E ainda acham ruim o povo simples pedir a volta dos Militares! A “direita” postiça está combatendo a DIREITA DE FATO. Esse cenário é “mamão com açúcar” para a esquerda “de fato”, deixe a “direita” postiça nos poupar o trabalho; eles que, com a nossa procuração e valores combatam a DIREITA DE FATO.

Thiago disse...

DIREITA LIBERAL: SÓ OLHA PRO PRÓPRIO BOLSO. NÃO SE IMPORTA COM VALORES E COM A MORAL.

CONSERVADORISMO:
NO PASSADO: A Direita Liberal já foi aliada dos Conservadores até Reagan e Thatcher. Dos anos 90 pra cá eles se aliaram à Social Democracia (ex: VEJA + PSDB).

HOJE: a Direita Liberal se opõe FERRENHAMENTE aos Conservadores (ex: televangelistas, bancada evangélica...).
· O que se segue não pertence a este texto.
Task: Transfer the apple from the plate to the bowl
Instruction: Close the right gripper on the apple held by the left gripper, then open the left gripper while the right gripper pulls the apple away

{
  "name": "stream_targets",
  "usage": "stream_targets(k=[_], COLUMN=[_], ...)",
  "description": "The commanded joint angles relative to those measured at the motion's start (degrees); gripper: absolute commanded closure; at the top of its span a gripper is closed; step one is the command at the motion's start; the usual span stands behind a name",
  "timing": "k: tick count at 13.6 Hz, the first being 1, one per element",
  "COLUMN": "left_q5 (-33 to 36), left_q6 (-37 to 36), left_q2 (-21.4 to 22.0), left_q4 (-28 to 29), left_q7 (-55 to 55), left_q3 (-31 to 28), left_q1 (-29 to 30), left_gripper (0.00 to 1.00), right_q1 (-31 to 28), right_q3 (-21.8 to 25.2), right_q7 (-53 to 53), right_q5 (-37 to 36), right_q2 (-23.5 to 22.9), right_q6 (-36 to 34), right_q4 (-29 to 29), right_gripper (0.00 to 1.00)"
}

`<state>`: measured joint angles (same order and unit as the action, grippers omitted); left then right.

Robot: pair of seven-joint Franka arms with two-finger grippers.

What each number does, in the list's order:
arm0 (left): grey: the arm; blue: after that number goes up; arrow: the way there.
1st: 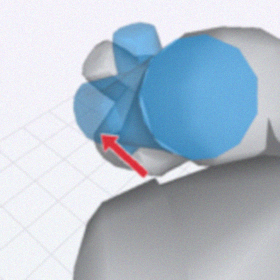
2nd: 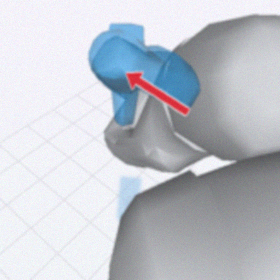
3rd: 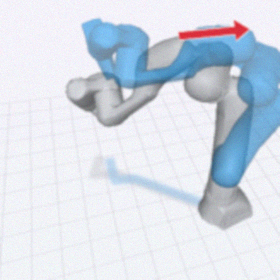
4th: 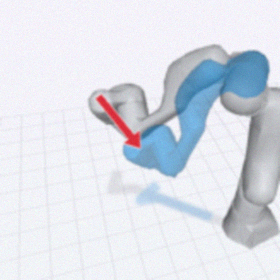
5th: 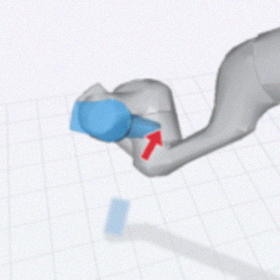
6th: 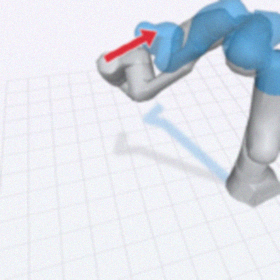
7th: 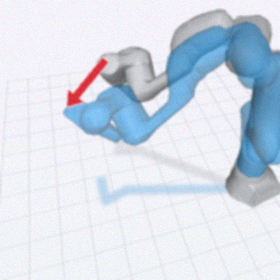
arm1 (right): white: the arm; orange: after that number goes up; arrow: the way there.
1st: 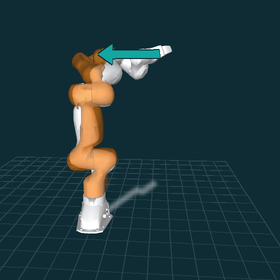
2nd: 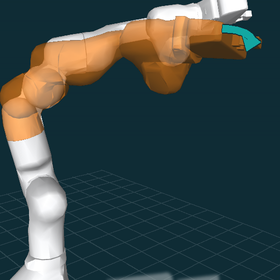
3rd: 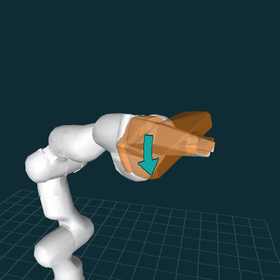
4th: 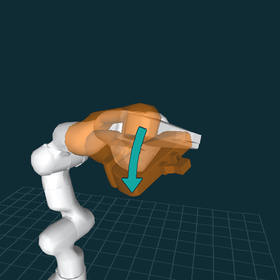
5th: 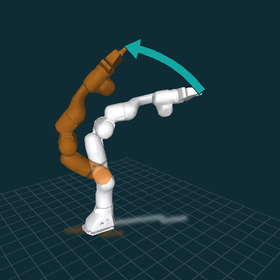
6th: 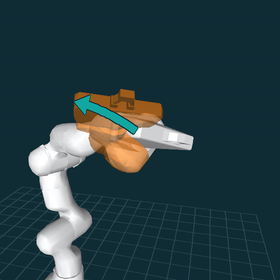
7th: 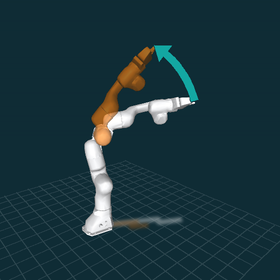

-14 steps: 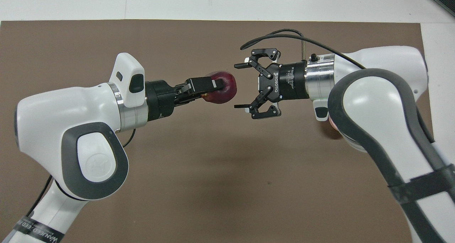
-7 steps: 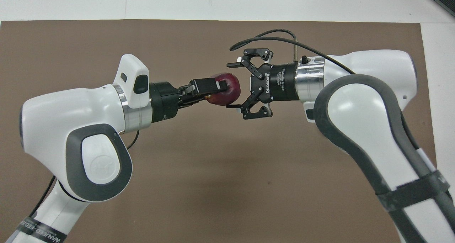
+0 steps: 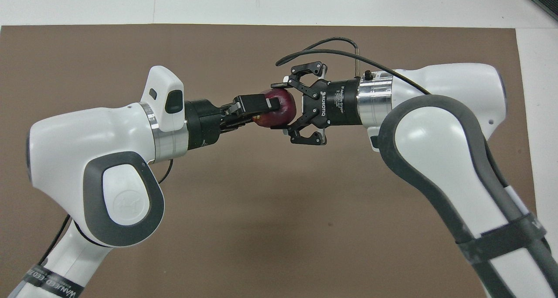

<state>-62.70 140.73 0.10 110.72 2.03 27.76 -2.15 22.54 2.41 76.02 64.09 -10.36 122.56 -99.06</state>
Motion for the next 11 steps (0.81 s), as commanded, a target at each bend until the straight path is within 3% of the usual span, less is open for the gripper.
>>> stream_targets(k=[1, 3, 7, 9, 10, 11], left_q5=[-0.84, -0.84, -0.84, -0.67, -0.58, -0.58], left_q6=[-0.45, -1.07, -1.33, -1.25, -1.33, -1.25], left_q2=[-0.19, -0.19, -0.19, -0.10, -0.10, -0.10], left_q4=[-1.29, -1.12, -1.12, -1.12, -1.12, -1.12], left_q7=[2.01, 2.10, 2.19, 2.19, 2.28, 2.36], left_q3=[0.72, 0.72, 0.72, 0.63, 0.63, 0.63], left_q1=[-0.84, -0.75, -0.75, -0.75, -0.75, -0.75], left_gripper=[0.94, 0.77, 0.72, 0.20, 0.16, 0.00], right_q1=[-0.92, -1.36, -4.95, -6.20, -6.28, -6.89], right_q3=[-0.39, -0.30, -0.13, -0.13, -0.04, -0.04], right_q7=[-0.87, -4.02, -9.74, -12.82, -13.78, -15.36], right_q5=[0.86, 0.51, -1.24, -7.11, -10.27, -13.09], right_q2=[-0.28, -0.28, -0.10, 0.25, 0.25, 0.25], right_q6=[0.66, -0.22, -5.12, -8.82, -10.14, -11.11], right_q4=[0.18, 0.36, 0.18, -0.25, -0.34, -0.43], right_gripper=[1.00, 1.00, 1.00, 1.00, 1.00, 1.00])
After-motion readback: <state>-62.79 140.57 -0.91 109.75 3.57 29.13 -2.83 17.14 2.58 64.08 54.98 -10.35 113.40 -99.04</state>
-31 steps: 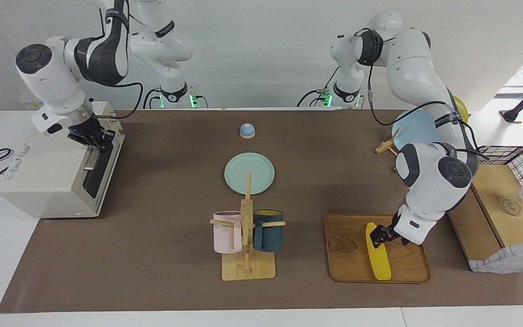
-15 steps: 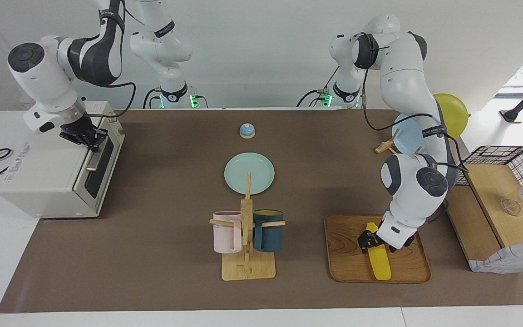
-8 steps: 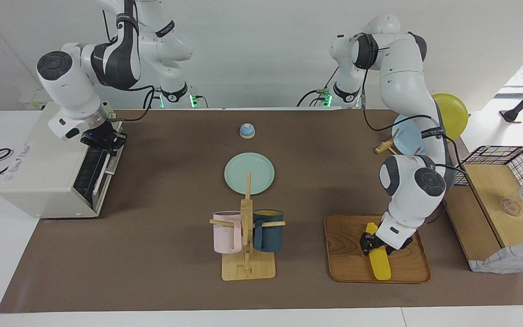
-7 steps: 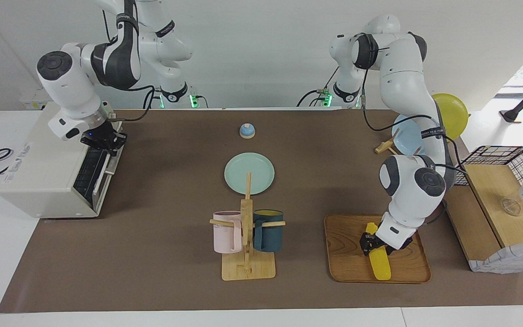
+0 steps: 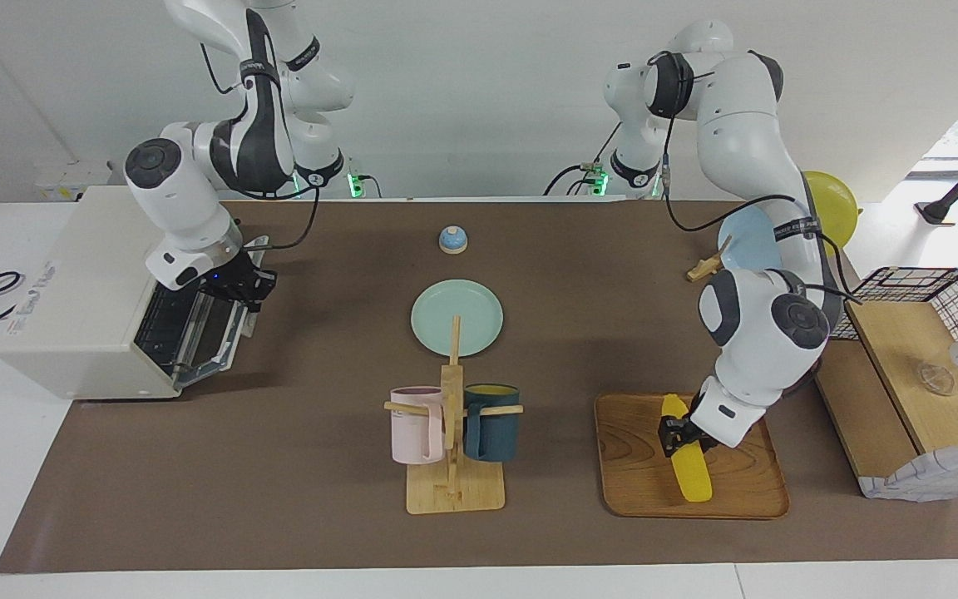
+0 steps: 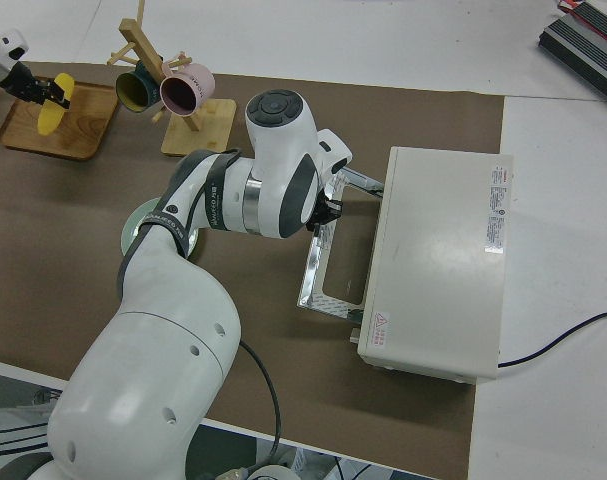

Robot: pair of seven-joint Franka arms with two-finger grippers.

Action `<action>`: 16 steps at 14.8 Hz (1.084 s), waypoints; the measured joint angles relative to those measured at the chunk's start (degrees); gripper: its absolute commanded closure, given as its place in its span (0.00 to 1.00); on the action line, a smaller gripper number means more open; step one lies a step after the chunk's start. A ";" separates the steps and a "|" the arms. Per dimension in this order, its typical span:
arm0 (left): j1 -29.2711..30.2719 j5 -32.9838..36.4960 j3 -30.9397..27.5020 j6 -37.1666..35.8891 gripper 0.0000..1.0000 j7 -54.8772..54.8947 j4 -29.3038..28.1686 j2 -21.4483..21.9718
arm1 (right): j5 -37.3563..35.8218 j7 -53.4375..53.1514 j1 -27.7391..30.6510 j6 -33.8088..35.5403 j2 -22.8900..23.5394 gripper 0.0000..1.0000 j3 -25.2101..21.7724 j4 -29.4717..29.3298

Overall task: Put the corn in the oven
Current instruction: 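Lift the corn with the left gripper while the right gripper opens the oven, then carry the corn with the left gripper down onto the green plate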

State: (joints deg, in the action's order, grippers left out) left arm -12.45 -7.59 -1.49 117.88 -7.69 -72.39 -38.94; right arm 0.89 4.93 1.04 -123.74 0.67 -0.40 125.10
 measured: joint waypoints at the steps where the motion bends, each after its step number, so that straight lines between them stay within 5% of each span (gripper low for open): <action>1: -1.04 -0.04 0.03 -2.76 1.00 -2.15 -0.71 2.81 | 0.00 -0.33 -0.52 -1.54 0.69 1.00 0.03 0.77; 7: -13.63 -0.21 0.31 -6.14 1.00 -17.73 -21.98 24.34 | 0.15 -0.51 -1.03 -8.43 1.75 1.00 0.46 4.50; 11: -23.06 -0.23 0.39 -1.51 1.00 -26.98 -27.92 27.27 | 0.16 -0.54 -1.30 -10.29 2.98 1.00 0.53 5.15; 16: -32.81 -0.25 0.41 16.15 1.00 -33.98 -37.88 27.51 | 0.16 -0.54 -1.36 -10.51 3.41 1.00 0.53 5.15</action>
State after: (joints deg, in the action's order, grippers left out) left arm -45.26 -7.84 -1.08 134.03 -41.67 -110.27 -11.43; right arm 1.04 4.39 -0.32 -134.26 4.08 0.13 130.25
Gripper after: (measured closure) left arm 0.445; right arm 0.991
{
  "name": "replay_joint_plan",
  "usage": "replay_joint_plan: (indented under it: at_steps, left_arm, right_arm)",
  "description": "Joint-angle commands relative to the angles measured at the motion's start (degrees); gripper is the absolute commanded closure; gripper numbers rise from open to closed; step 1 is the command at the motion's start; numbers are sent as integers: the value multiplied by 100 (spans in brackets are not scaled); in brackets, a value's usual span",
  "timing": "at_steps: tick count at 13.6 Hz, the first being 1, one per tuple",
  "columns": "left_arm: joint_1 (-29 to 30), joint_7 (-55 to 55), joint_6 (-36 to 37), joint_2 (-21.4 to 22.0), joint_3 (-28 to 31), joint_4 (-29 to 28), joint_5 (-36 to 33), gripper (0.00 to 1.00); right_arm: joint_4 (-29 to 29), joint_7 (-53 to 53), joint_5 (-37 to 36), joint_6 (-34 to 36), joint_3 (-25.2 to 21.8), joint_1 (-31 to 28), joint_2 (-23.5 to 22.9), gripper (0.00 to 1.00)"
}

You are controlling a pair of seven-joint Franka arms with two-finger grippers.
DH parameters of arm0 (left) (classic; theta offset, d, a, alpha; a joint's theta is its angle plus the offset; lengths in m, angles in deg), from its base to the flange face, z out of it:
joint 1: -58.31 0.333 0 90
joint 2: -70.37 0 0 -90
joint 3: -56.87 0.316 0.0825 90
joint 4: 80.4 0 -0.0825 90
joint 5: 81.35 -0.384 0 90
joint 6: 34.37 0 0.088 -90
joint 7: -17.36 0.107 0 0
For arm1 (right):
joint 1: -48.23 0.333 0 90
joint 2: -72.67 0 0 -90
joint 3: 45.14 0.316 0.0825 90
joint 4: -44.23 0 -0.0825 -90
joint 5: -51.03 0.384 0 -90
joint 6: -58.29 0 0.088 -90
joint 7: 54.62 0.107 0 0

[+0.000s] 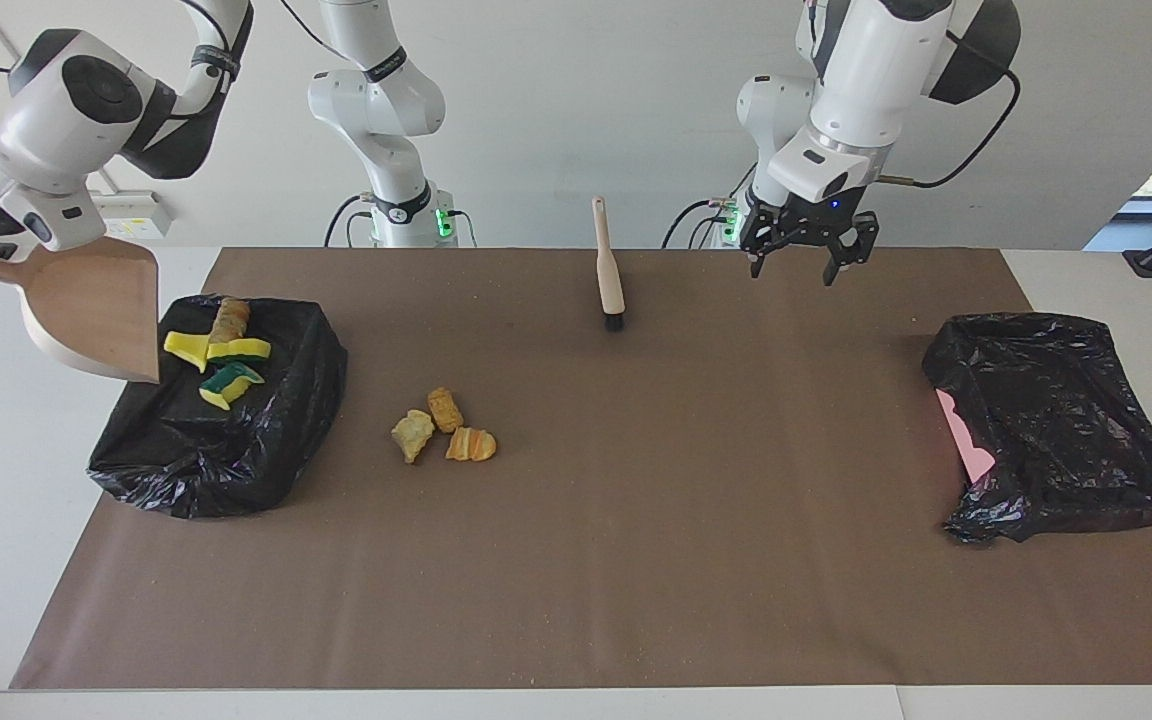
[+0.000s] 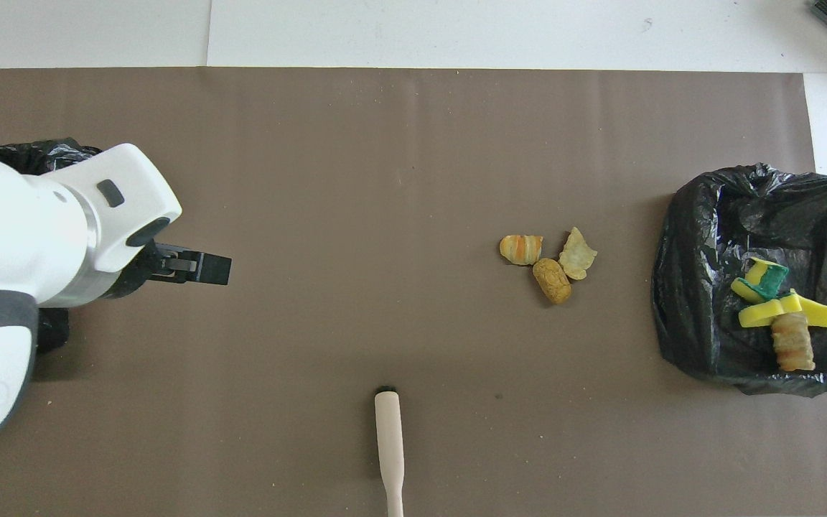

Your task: Sweep and dump trash in bin

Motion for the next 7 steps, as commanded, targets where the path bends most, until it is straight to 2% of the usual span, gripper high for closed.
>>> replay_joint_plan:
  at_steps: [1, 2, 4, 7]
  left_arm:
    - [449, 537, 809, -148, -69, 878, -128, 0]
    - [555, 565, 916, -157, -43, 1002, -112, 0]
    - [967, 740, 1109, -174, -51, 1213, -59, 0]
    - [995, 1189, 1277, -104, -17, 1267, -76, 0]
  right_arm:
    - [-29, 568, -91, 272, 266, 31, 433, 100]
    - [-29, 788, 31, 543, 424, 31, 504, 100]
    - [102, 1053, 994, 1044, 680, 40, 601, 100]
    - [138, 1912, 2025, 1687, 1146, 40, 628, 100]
Se disfarçam de NEOCONS; observem que estes têm aversão aos valores cristãos.

INTERVENCIONISMO:

NO PASSADO: (a direita liberal)só compactuou com os intervencionistas quando o perigo da "estatização dos meios de produção" era iminente, não suportariam a dor que teriam no BOLSO.

HOJE: repudia os militaristas totalmente, tanto quanto ao Bolivarianismo. Isso mesmo! Eles odeiam tanto os milicos quanto odeiam a Fidel Castro. kkk

EU SOU CONSERVADOR!

Conservadores do Brasil, não se fiem mais em PSDB, Veja ou essa Direita Liberal de internet. Se não apoiarem explicitamente e incondicionalmente os valores cristãos, então CAIA FORA!